Focusing on the autumn period associated with large temperature trends and reanalysis differences, Fig. 7a indicates a large spread in the prescribed sea ice concentrations in the reanalyses that use fractional sea ice cover. Averaged over the overlapping 1980–2009 period, the mean central Arctic ice concentrations range from 0.62 in MERRA-2 to 0.66 in ERA-I, although some of this difference stems from the inappropriate use of SIC equal to 1 north of 82.5 °N in ERA-I. The ice concentration values converge in more recent years. Prior to 2005, the difference between ERA-I and MERRA-2 averages 0.04. After 2009, when both reanalyses use the same ice concentration dataset, the differences are negligible. For these two reanalyses, Fig. 7b shows a time series of differences in the SST over the Arctic domain. In the presence of fractional sea ice cover, ERA-I prescribes an SST of 271.46 K, while MERRA-2 uses its boundary dataset values. The differences are largest in midsummer, up to 1.4 K, when air temperature differences between the reanalyses are small. Interannual variability in the SST differences is also apparent, with largest differences in the period of 2002–09.
4. ERA-I and MERRA-2
a. Comparison of reanalyses
We focus on differences between established reanalyses ERA-I and MERRA-2, which have the largest sea ice concentration differences. As seen in Fig. 3, MERRA-2 annually averaged Arctic Ocean 2-m temperatures are substantially warmer than ERA-I by greater than 1 K for the period of 1980–2004. Relative to other reanalyses, ERA-I warms more abruptly in 2005, and becomes more comparable to MERRA-2 in the most recent years. Shown in Figs. 8a and 8b are the spatial patterns of these differences for the autumn months (SON) for the periods of 1980–2004 and 2009–17 to coincide with changes in boundary forcing. Among the features highlighted are differences of greater than 2 K over the central Arctic Ocean in earlier period, and large differences over the Canadian Arctic Archipelago and northern coastal Greenland. These features become more muted in the later time period. These oceanic differences appear consistent with errors in the implementation of sea ice boundary conditions described earlier. This would suggest that the inappropriate use of a constant ice fraction of 1 in ERA-I at highest latitudes results in air temperatures that are cool relative to MERRA-2, while the land–sea mask issues of MERRA-2 result in erroneously warm values over coastal regions of the Canadian Arctic Archipelago and Franz Josef Land. Simmons and Poli (2015) also indicate additional issues for northern Ellesmere Island and Greenland, which may aggravate coastal differences with MERRA-2. These differences persist into the more recent period. There are substantial differences between the reanalyses over the Greenland Ice Sheet and surrounding land surfaces, which consistently differ in sign with the ocean regions. The contrast between land and ocean supports an approach of considering the two surfaces separately. Removal of the use of 100% sea ice coverage north of 82.5°N, finer spatial resolution, and changes to the screen level analysis, among other differences, have contributed toward a decrease in the differences between MERRA-2 and the newer ERA5.

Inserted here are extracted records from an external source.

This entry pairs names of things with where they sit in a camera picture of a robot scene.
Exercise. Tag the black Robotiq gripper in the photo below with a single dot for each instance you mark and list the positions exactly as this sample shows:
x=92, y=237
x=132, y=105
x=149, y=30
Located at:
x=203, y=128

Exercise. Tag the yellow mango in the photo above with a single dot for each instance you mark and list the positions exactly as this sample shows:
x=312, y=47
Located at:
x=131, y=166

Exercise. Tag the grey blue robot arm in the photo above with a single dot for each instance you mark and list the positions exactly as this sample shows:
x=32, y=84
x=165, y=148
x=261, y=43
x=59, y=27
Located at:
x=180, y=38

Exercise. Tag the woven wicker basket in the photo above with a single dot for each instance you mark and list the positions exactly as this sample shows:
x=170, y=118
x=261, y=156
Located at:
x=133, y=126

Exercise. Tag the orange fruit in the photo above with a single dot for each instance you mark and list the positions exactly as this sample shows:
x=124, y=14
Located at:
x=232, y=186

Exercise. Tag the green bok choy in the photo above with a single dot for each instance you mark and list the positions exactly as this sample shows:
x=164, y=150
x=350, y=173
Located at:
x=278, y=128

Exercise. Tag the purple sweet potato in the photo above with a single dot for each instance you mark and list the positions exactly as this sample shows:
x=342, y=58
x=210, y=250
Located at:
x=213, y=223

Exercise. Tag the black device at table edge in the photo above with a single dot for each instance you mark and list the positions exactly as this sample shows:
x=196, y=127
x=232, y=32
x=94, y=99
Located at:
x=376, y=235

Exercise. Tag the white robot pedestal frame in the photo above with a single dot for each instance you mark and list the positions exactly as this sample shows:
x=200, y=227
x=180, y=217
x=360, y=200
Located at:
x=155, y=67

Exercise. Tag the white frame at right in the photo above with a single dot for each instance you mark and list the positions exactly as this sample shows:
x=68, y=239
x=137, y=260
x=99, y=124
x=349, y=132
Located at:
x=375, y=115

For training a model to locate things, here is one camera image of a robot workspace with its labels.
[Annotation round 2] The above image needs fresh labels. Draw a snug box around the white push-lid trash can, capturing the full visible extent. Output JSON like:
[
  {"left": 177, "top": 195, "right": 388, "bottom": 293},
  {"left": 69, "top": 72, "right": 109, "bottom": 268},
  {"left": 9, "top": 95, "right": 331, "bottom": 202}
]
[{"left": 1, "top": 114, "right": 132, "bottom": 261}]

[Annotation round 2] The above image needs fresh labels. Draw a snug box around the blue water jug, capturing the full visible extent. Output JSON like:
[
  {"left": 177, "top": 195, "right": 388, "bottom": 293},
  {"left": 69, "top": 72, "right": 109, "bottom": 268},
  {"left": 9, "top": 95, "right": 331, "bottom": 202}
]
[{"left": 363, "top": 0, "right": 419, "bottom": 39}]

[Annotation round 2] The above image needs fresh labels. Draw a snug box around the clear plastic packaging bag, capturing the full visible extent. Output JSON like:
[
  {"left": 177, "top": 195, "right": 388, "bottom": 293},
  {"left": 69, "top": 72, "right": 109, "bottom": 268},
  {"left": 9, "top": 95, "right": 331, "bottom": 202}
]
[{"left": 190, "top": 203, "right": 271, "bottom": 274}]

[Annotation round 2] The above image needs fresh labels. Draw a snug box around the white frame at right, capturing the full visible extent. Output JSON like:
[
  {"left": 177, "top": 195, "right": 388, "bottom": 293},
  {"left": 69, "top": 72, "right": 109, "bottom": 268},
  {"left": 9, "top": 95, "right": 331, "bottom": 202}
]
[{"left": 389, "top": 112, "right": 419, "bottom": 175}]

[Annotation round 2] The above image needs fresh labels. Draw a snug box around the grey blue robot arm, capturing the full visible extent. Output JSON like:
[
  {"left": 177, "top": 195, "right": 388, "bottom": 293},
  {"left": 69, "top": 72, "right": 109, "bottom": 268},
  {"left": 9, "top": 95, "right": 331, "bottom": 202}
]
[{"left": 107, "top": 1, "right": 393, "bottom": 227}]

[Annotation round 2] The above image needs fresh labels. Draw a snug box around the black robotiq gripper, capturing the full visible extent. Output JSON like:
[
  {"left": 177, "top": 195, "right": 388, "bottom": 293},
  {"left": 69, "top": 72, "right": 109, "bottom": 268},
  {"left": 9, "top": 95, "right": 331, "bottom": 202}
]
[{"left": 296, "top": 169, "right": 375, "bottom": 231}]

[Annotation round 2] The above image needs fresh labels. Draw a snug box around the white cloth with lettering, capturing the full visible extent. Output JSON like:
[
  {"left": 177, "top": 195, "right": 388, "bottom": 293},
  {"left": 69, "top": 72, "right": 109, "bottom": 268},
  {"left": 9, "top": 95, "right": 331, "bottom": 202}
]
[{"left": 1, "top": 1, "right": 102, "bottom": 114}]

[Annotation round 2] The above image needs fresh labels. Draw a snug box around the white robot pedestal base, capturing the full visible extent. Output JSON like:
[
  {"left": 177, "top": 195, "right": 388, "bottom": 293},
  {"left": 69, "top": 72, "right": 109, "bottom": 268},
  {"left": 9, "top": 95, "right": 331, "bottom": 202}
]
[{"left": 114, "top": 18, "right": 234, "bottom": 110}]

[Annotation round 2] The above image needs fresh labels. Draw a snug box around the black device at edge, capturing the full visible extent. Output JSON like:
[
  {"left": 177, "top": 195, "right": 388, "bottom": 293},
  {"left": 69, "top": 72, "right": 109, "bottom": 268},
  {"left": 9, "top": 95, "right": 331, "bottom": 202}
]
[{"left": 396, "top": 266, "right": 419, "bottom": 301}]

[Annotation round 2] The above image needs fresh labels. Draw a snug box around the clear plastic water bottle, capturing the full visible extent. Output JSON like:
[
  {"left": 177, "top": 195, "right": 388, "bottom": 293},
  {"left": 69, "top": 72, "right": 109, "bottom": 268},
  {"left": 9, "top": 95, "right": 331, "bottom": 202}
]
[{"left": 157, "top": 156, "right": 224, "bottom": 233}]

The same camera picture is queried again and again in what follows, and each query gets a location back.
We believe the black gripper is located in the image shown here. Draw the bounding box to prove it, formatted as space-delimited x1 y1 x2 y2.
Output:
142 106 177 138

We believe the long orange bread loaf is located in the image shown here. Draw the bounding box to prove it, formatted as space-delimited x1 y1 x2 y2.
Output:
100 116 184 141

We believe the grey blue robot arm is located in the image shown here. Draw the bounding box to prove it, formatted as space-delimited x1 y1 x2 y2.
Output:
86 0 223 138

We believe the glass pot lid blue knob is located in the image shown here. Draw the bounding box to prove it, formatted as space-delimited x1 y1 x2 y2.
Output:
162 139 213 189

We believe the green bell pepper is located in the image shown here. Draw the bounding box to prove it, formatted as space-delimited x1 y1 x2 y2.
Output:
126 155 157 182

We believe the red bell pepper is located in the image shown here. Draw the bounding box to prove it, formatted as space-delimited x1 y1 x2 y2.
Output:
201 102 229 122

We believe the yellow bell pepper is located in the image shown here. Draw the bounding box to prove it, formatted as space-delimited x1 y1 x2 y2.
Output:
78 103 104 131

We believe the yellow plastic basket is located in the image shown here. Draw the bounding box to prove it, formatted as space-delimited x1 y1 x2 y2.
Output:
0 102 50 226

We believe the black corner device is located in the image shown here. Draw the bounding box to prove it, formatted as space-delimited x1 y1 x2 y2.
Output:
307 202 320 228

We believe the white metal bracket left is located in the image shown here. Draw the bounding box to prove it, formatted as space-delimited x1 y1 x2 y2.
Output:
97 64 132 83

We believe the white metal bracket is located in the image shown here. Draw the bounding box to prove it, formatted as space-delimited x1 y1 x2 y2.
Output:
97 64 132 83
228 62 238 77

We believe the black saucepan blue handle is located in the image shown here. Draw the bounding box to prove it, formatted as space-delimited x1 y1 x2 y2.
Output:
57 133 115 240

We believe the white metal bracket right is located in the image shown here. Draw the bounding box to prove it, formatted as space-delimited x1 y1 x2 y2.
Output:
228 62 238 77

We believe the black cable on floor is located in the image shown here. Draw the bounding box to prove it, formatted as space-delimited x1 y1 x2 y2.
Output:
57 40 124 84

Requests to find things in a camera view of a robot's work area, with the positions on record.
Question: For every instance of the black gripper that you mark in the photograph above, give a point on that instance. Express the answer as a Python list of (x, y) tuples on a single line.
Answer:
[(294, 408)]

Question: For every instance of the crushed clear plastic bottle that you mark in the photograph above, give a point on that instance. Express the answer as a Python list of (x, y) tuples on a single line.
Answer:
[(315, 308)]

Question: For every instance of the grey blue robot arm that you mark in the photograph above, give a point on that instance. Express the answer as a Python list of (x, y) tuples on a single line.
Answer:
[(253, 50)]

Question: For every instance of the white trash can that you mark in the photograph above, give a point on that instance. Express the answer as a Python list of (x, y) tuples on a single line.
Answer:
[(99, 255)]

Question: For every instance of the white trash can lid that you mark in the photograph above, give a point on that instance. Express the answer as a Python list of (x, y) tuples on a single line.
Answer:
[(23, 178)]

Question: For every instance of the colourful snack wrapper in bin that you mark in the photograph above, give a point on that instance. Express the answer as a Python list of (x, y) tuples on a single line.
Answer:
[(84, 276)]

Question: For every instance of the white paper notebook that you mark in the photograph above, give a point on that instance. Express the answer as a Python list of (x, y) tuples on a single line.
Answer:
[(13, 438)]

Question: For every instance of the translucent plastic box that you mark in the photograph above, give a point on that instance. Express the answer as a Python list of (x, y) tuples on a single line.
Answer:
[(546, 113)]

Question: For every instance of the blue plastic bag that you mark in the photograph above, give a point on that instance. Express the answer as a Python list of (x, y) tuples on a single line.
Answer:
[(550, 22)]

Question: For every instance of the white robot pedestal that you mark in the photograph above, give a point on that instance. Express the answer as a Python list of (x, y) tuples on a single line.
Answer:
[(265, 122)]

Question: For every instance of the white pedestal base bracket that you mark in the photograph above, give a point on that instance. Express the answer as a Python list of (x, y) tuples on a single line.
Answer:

The apparent direct relation between reanalysis sea ice cover discrepancies and temperature differences is further illustrated in Fig. 8b, which shows a scatter of reanalysis temperature differences in relation to sea ice concentration differences. Ice cover differences account for 68% of the variance in the temperature differences for the month of September, 67% for October, and 64% in November. The regression slope increases into the late autumn. A difference of 0.04 in the average ice concentration between ERA-I and MERRA-2 is associated with an air temperature difference of 0.48 ± 0.03 K in September and a difference of 1.40 ± 0.03 K in November.
b. Influence of assimilated observations
As previously noted, the Arctic region is data sparse for reanalyses (Cullather et al. 2016). Simmons and Poli (2015) previously examined the impact of observations in ERA-I. They found that the observational coverage varies substantially over the reanalysis period, and that the ERA-I trends are largely derived from the background forecast. Analysis increments in the Arctic have previously been examined for MERRA, the predecessor reanalysis of MERRA-2 (Cullather and Bosilovich 2012; Laliberté and Kushner 2014). Notably, Laliberté and Kushner (2014) found a trend in time toward larger analysis increment values in MERRA.
In MERRA-2, a trend in lower-tropospheric temperature analysis increment is still present in selected seasons. As seen in Fig. 9a, there is an approximately linear increase in the increments in winter (DJF) and spring (MAM); there is no trend in summer (JJA). In autumn (SON), the increments experience a considerable jump in 2006, altering the annual cycle of the increments (Fig. 9b). In the sign convention, negative increments as seen in winter and spring denote a cooling by incoming observations relative to the background forecast in the analysis, with the reverse condition in summer. This is consistent with an inherent warm bias over sea ice.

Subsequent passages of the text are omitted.